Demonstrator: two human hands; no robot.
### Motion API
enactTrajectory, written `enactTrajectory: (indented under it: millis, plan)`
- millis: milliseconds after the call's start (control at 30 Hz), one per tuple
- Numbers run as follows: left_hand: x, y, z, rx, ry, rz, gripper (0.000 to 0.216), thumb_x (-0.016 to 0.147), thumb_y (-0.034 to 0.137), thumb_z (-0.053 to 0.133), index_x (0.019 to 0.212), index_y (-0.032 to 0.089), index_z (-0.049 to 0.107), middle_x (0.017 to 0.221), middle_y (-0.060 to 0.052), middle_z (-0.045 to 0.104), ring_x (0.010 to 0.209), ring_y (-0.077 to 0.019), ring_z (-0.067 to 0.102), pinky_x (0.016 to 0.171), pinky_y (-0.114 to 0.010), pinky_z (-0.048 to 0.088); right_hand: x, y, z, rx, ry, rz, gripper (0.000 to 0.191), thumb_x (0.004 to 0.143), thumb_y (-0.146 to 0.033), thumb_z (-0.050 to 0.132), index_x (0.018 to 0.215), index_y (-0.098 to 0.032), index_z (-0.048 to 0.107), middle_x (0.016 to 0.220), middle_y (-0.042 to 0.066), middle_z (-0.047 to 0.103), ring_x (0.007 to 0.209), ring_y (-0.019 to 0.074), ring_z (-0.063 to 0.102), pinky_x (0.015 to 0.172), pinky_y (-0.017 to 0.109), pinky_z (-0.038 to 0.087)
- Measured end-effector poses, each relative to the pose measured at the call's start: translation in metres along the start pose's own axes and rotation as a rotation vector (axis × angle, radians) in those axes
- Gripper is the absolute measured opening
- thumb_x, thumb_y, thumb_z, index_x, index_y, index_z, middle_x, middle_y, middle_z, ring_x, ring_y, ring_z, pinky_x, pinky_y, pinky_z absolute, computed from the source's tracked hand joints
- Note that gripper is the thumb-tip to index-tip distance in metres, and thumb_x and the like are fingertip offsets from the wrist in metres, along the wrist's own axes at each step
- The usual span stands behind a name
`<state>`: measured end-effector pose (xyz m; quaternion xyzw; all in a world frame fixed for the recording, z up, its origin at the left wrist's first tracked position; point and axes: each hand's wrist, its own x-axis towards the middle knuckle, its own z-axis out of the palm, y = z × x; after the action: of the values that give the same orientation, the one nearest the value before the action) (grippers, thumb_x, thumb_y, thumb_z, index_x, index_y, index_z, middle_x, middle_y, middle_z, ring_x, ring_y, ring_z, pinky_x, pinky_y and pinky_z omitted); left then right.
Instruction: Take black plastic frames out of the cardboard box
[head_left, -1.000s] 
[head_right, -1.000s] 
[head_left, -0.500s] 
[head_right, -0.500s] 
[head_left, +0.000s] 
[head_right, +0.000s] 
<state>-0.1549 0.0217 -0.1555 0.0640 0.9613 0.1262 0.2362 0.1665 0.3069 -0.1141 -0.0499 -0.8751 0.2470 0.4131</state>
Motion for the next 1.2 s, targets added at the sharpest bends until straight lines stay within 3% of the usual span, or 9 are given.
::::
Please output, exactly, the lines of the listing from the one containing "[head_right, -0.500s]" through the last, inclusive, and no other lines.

[head_right, -0.500s] 
[head_left, +0.000s] 
[head_right, +0.000s] 
<state>-0.1549 0.0217 -0.1555 0.0640 0.9613 0.1262 0.2362 0.1665 0.3069 -0.1141 -0.0499 -0.8751 0.2470 0.4131</state>
Motion for the next 1.2 s, targets added at the sharpest bends until straight lines stay within 3% of the usual span, or 9 are given.

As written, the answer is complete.